** WHAT IS EXPECTED **
Take each line below that has "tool" and copy it.

** Records from a data collection **
---+---
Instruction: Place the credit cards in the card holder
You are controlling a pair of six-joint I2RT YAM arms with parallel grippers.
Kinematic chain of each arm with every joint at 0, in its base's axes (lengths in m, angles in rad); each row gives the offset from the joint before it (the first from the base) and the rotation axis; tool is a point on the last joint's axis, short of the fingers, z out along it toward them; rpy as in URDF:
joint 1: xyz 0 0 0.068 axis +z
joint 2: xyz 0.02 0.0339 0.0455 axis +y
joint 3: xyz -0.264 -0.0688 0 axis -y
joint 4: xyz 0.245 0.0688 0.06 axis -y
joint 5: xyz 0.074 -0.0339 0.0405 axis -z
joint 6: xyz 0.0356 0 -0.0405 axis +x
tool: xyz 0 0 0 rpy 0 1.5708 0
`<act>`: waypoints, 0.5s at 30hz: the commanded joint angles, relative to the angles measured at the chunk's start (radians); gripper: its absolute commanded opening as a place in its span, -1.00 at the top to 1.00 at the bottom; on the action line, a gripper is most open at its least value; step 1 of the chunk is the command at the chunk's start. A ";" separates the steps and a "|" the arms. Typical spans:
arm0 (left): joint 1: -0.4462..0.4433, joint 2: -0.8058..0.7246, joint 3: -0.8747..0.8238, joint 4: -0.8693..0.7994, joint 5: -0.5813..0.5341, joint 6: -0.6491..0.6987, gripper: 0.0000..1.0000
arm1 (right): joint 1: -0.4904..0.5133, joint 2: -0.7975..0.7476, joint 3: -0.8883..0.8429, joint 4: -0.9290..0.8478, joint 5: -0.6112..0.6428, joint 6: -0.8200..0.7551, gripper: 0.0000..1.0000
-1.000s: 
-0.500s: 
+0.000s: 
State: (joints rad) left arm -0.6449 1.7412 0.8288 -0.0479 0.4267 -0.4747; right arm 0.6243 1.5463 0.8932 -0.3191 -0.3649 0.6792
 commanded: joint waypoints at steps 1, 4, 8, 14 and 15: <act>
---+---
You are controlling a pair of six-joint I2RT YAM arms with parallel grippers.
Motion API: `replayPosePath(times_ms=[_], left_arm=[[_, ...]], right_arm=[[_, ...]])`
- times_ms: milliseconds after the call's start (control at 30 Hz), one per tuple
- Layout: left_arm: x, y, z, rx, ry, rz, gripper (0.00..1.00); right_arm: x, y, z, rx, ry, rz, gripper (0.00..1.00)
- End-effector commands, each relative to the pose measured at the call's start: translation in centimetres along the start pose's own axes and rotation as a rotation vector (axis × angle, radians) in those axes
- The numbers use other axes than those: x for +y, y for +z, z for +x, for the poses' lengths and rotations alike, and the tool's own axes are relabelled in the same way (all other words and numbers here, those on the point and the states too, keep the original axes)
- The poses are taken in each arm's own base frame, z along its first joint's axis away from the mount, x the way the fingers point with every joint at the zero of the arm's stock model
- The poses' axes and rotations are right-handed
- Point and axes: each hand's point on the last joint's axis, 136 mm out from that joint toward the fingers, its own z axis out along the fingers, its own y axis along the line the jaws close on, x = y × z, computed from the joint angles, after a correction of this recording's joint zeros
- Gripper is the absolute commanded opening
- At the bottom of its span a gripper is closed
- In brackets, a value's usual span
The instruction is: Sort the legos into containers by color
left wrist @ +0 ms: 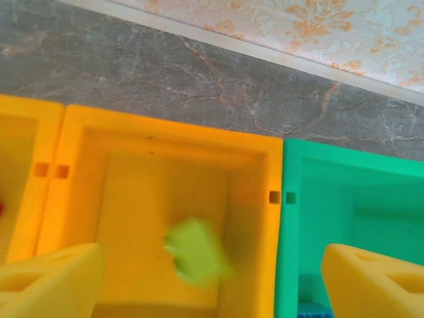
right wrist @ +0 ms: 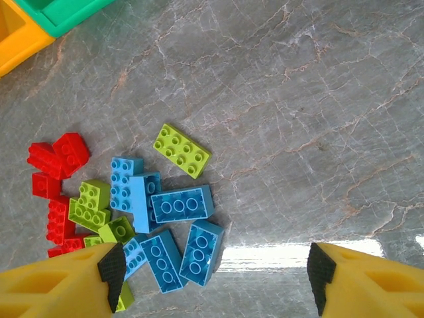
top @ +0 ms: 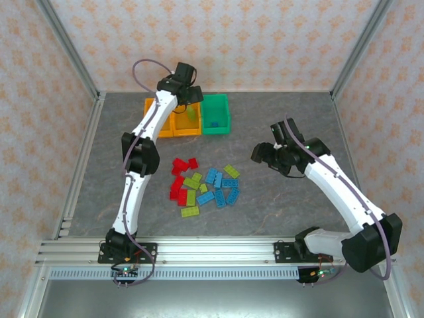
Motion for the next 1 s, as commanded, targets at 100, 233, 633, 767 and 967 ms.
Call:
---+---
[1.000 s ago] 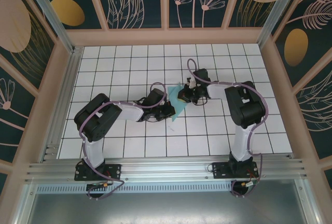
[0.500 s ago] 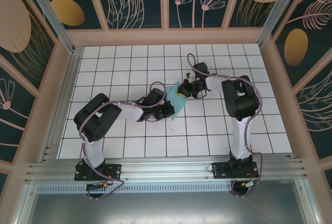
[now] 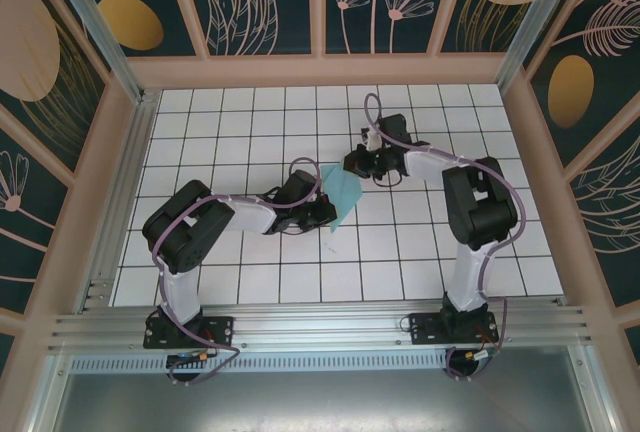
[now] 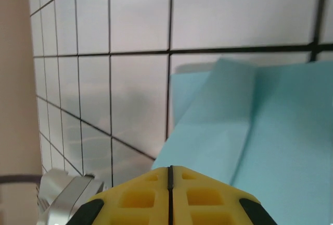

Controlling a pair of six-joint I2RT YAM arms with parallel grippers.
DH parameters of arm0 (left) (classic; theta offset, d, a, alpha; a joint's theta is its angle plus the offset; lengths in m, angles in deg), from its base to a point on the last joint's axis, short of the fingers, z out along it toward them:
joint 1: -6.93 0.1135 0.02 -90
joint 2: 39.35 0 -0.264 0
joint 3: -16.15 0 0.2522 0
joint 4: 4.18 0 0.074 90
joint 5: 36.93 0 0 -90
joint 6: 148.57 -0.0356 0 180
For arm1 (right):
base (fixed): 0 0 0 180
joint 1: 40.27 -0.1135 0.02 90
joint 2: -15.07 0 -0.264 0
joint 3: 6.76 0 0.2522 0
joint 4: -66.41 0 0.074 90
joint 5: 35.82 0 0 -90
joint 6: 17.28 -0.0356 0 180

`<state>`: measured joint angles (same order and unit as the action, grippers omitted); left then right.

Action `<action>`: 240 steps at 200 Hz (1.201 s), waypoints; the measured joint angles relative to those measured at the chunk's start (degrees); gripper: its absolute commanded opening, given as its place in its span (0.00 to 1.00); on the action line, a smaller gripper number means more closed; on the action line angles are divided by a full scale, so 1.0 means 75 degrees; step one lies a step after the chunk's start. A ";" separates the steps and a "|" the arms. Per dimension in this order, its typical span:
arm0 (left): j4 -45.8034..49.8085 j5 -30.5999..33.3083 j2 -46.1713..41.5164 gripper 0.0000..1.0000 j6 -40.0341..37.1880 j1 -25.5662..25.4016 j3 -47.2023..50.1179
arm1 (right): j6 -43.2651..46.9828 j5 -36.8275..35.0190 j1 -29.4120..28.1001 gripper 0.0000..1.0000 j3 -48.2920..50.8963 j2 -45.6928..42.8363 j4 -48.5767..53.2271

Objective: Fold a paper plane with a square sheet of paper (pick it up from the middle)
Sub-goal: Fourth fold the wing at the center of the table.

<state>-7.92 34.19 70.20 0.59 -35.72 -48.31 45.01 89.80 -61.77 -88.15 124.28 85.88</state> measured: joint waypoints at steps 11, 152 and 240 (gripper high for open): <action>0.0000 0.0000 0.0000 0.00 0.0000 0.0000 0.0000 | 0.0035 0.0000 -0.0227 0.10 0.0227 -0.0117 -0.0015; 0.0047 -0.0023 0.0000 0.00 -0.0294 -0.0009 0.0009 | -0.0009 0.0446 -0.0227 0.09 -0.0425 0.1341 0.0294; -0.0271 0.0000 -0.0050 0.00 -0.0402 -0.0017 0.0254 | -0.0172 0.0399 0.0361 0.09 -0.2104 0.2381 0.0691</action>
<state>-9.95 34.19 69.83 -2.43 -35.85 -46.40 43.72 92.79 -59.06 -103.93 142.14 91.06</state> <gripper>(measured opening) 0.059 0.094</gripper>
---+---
** THE COMPLETED TASK **
Kinematic chain of each arm with every joint at 0, in its base's axes (lengths in m, angles in rad); each row gives the offset from the joint before it (the first from the base) and the rotation axis; tool is a point on the last joint's axis, short of the fingers, z out along it toward them; rpy as in URDF:
tool: xyz 0 0 0 rpy 0 1.5708 0
- The numbers use other axes than those: x for +y, y for +z, z for +x, for the poses' lengths and rotations alike, and the tool's own axes are relabelled in the same way (all other words and numbers here, those on the point and the states too, keep the original axes)

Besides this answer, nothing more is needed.